The data is to be reproduced in full and without error.

== Source data

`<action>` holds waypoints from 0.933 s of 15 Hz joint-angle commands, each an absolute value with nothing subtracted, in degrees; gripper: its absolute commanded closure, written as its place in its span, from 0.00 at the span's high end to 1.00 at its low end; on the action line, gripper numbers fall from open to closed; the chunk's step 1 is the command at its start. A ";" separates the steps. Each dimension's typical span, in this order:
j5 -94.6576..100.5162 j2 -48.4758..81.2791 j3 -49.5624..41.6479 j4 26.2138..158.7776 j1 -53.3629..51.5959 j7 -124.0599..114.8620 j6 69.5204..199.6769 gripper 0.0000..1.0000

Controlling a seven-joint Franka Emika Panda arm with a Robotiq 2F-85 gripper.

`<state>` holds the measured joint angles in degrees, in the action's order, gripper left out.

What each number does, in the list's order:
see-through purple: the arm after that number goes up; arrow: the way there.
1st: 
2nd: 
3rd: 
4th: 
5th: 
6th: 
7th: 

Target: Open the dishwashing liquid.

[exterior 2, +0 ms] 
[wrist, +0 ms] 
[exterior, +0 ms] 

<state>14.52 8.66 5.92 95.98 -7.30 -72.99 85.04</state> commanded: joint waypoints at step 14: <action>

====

Answer to the exercise ▸
`<action>` holds waypoints from 0.933 s of 15 Hz joint-angle commands, each an absolute value with nothing subtracted, in degrees; gripper: its absolute commanded closure, written as its place in its span, from 0.00 at the span's high end to 1.00 at its low end; on the action line, gripper numbers fall from open to closed; the chunk's step 1 is the command at its start. A ";" separates the steps. Each dimension's typical span, in this order:
j5 -94.6576..100.5162 j2 -48.4758..81.2791 j3 -49.5624..41.6479 j4 26.2138..158.7776 j1 -53.3629..51.5959 j7 -124.0599..114.8620 j6 69.5204..199.6769 gripper 0.0000..1.0000

Controlling a seven-joint Franka Emika Panda arm with a Robotiq 2F-85 gripper.

`<state>` holds the measured joint angles in degrees, in the action's order, gripper left out.

What each number does, in the list's order:
see-through purple: the arm after that number goes up; arrow: the way there.
1st: 
2nd: 
3rd: 
4th: 
5th: 
6th: 
7th: 

Target: Open the dishwashing liquid.

[exterior 2, +0 ms] 
[wrist, +0 ms] 
[exterior, +0 ms] 

<state>14.52 8.66 5.92 95.98 -7.30 -72.99 85.04</state> commanded: joint waypoints at step 14: <action>

No part of the exercise remains open.